Отрицательно относясь к явлениям своего времени и «печально глядя на современное ему поколение», поэт далеко не негативно относился к вечным вопросам и задачам жизни. Чем более зрел он, чем более проникал в смысл жизни народа своего и человечества, тем сильнее звучали в поэзии его струны положительного, а не отрицательного направления. Не злоба говорит в нем, когда он обращается к Матери Божьей в своей дивной молитве. Дышит она любовью и верой, дышит чувством полного отречения от своего «я», дышит альтруистическим отношением к ближнему:
.. Не за свою молю душу пустынную,
За душу странника в свете безродного;
Но я вручить хочу деву невинную
Теплой Заступнице мира холодного.
Или:
Когда в минуту жизни трудную,
Теснится-ль в сердце грусть,
Одну молитву чудную
Твердит он наизусть.
«Когда волнуется желтеющая нива», когда среди явлений природы он один с ней, и далеко отлетает все современное, ему столь чуждое, когда смиряются души его тревоги, он видит в небесах Бога, и морщины сглаживаются на челе его. Сколько веры, сколько любви душевной сказывается тогда в поэте нашем, заклейменном неверующим отрицателем.

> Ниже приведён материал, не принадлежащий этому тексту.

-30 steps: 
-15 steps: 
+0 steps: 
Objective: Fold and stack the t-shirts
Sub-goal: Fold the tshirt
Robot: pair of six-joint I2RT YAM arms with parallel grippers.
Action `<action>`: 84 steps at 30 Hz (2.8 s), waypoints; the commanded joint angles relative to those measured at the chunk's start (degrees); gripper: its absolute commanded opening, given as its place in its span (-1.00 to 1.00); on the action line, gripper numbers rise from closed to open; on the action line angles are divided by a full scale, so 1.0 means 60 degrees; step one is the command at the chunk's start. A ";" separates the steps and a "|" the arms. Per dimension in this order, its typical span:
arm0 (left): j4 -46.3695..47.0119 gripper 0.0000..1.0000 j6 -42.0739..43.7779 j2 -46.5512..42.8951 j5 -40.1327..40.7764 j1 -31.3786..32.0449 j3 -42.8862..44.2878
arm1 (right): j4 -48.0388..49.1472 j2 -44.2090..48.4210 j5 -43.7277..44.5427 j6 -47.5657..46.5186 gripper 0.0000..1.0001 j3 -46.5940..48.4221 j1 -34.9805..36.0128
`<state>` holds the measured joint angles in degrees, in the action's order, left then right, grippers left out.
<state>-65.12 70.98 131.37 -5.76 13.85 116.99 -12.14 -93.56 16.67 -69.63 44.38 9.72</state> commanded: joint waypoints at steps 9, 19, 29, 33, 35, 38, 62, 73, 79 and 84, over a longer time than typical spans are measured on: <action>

«Мне отрадно было видеть, — пишет Белинский о Лермонтове после свидания с ним и интимной беседы один на один, — в его рассудочном, охлажденном и озлобленном взгляде на жизнь и людей семена глубокой веры в достоинство того и другого. Я это сказал ему, — он улыбнулся и сказал: Дай Бог!..»
В Лермонтове, который «никогда не переставал верить в личного Бога», светило упование Вечного, и потому «скучные „песни земли“ не могли заменить ему звуков небес». Эти «песни земли», в его время петые печальным поколением, томили его, он задыхался от них. Одиноким выходил он на дорогу, прислушиваясь к языку звезд, а порой, и они «слушали его, лучами радостно играя»!.. Даже в шуме битвы поэт чувствовал себя одиноким, а мысли уносились к «престолу предвечного Аллы» или были заняты болью о попранном достоинстве человека. После горячего дела под Валериком, среди окровавленных раненых и остывающих трупов стоит он, «тоской томимый»:
Уже затихло все; тела
Стащили в кучу... Кровь текла
Струею дымной по каменьям:
Ее тяжелым испареньем
Был полон воздух. Генерал
Сидел в тени на барабане
И донесенья принимал.
Окрестный лес, как бы в тумане,
Синел в дыму пороховом;
А там вдали — грядой нестройной,
Но вечно гордой и спокойной,
В своем наряде снеговом
Тянулись горы — и Казбек
Сверкал главой остроконечной.
И с грустью тайной и сердечной
Я думал: жалкий человек!
Чего он хочет?.. Небо ясно;
Под небом места много всем;
Но беспрестанно и напрасно
Один враждует он... Зачем?..
Любопытны и религиозные беседы, которые Лермонтов еще в начале 1841 года имел с Одоевским и которые побудили последнего записать в альбом поэта изречения из деяний Апостольских.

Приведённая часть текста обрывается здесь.